Scott explains, "By selling to the Chinese, Indians, and
Russians. Seventy percent of the shopping malls to be built in the next 10
years will be in these countries. We want to be there when they build
them." This is when it all starts. This is when A. Datum embarks on its journey
to become a global corporation.
You are the architect of the special task force that is created
by Scott and is responsible for achieving this important milestone of releasing
the product in China in six months. You know that the effort will affect every part
of the existing application and will not be limited only to the presentation
layer, as many in the company have been suggesting. From experience, you also
know that globalizing an application has two parts, both of which are
orthogonal to the application layers (client, presentation, business, and
integration): internationalization (i18n) and localization (L10n).
.gif)
Figure 1. Internationalization and localization are orthogonal
to the application layers.
What Is the Current State of the Application's Internationalization?
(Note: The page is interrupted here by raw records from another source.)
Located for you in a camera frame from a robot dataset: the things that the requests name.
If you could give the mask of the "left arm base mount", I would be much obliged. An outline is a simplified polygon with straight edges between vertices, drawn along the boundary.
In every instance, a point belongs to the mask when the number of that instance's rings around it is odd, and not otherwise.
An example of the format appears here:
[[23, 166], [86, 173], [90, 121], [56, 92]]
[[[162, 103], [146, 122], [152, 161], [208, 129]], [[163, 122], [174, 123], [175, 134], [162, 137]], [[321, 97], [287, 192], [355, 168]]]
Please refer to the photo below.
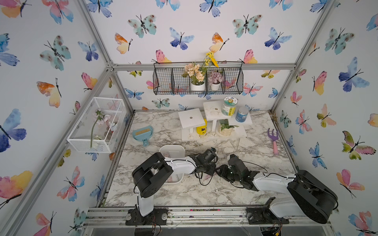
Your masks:
[[137, 207], [130, 209], [126, 216], [126, 226], [144, 226], [157, 224], [160, 226], [166, 225], [168, 219], [168, 209], [155, 208], [151, 213], [142, 216]]

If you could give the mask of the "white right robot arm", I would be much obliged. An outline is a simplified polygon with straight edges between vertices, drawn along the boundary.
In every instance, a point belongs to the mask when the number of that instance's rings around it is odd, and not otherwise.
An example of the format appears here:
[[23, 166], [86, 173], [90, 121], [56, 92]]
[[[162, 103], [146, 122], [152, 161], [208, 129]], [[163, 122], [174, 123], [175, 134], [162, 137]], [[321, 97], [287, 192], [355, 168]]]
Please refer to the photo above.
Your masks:
[[232, 154], [228, 164], [215, 172], [231, 184], [251, 191], [273, 191], [284, 198], [271, 197], [262, 207], [251, 213], [252, 224], [282, 223], [289, 217], [307, 216], [316, 223], [325, 224], [332, 211], [338, 208], [337, 195], [312, 174], [299, 170], [294, 175], [283, 175], [249, 170], [245, 162]]

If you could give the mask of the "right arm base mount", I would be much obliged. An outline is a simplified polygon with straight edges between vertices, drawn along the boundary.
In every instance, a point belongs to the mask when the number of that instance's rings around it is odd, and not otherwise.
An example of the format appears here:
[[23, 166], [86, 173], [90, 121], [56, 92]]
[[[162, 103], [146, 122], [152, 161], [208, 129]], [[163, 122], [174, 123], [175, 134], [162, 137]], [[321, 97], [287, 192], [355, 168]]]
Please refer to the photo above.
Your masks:
[[264, 225], [264, 224], [289, 224], [289, 220], [283, 217], [277, 217], [270, 206], [275, 200], [275, 197], [269, 198], [264, 205], [257, 205], [246, 208], [246, 218], [250, 225]]

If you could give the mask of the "clear triangle ruler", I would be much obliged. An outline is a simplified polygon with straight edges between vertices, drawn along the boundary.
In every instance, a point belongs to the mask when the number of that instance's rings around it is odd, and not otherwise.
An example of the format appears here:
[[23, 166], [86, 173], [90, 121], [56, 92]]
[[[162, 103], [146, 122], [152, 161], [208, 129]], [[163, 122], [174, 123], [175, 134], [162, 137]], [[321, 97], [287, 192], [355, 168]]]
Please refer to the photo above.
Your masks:
[[240, 139], [233, 139], [233, 140], [230, 141], [230, 143], [233, 147], [233, 151], [234, 152], [238, 151]]

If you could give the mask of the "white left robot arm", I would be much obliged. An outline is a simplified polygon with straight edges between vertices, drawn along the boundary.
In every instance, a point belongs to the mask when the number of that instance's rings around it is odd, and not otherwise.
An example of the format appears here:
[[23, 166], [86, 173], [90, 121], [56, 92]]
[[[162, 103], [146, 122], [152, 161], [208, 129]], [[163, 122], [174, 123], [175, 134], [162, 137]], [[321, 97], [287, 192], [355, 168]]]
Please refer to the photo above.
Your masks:
[[218, 156], [211, 147], [204, 153], [183, 158], [164, 157], [156, 152], [139, 165], [132, 173], [134, 193], [137, 194], [136, 209], [142, 217], [154, 210], [154, 195], [173, 174], [194, 175], [202, 179], [203, 174], [214, 175]]

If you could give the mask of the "white storage box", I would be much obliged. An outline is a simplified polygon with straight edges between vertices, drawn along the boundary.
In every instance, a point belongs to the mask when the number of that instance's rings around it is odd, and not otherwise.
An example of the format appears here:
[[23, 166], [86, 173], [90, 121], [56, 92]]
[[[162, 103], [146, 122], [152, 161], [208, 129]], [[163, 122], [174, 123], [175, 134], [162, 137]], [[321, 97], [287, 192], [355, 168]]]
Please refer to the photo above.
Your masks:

Embarking on a project without complete information is a recipe
for failure. Hence, in the initial kickoff meeting, you help the team to
understand the scope and impact of the effort. Areas of the application are
divided up between teams, which analyze the application to identify the
elements in the application that are affected by locale.
Do You Go "Big Bang" or in a Phased Manner?
You also realize that it is better to approach the internationalization
effort in a phased manner, instead of by executing the "Big Bang"
approach. You know this, because going in a phased manner will:
· Reduce risk,
as well as make it easier to isolate and resolve issues quickly and
effectively.
· Make more sense,
because development of the application is happening in parallel.
· Enable
regression-testing to happen easily, because development of the application is
happening in parallel.
Part of the team will work on automating certain parts of the
effort by using commercial off-the-shelf (COTS) or homegrown tools. The
following are general areas in which you think that this might help:
· Extracting
embedded content out to resource bundles
· Scanning code,
and identifying use of locale-specific functions, routines, and methods
· Extracting
image references
Following your analysis, you define a phased process that is
punctuated by regression-testing efforts (see the section titled "Process").
Database-Layer Issues
You realize that, although the immediate goal is to release in
China, that market is not going to be the only one in which you will eventually
deploy.
Character Set
Internationalization of the application should consider the
following character-set features:
· The database must
support the character set of the data that is coming in. The choice of
character set must consider future language requirements. The ISO 8859
character set supports English and most of the western European languages, but
it does not support Chinese. Consequently, you choose Unicode, which provides
unrestricted multilingual support.
· The
application should be refactored appropriately, so that localization in various
languages does not result in code change and recompilation. After this has been
done, the time-to-market in new geographies will be reduced tremendously.
· The external
interfaces of the application should be able to handle data in every character
set.
Data Migration
You determine that, because existing data is encoded in ASCII,
its migration into a database with Unicode support is not an issue. However,
there are tools that are available from database vendors for exporting and
importing data to switch its character set.
Character Widths
Every character in English is encoded within a single byte.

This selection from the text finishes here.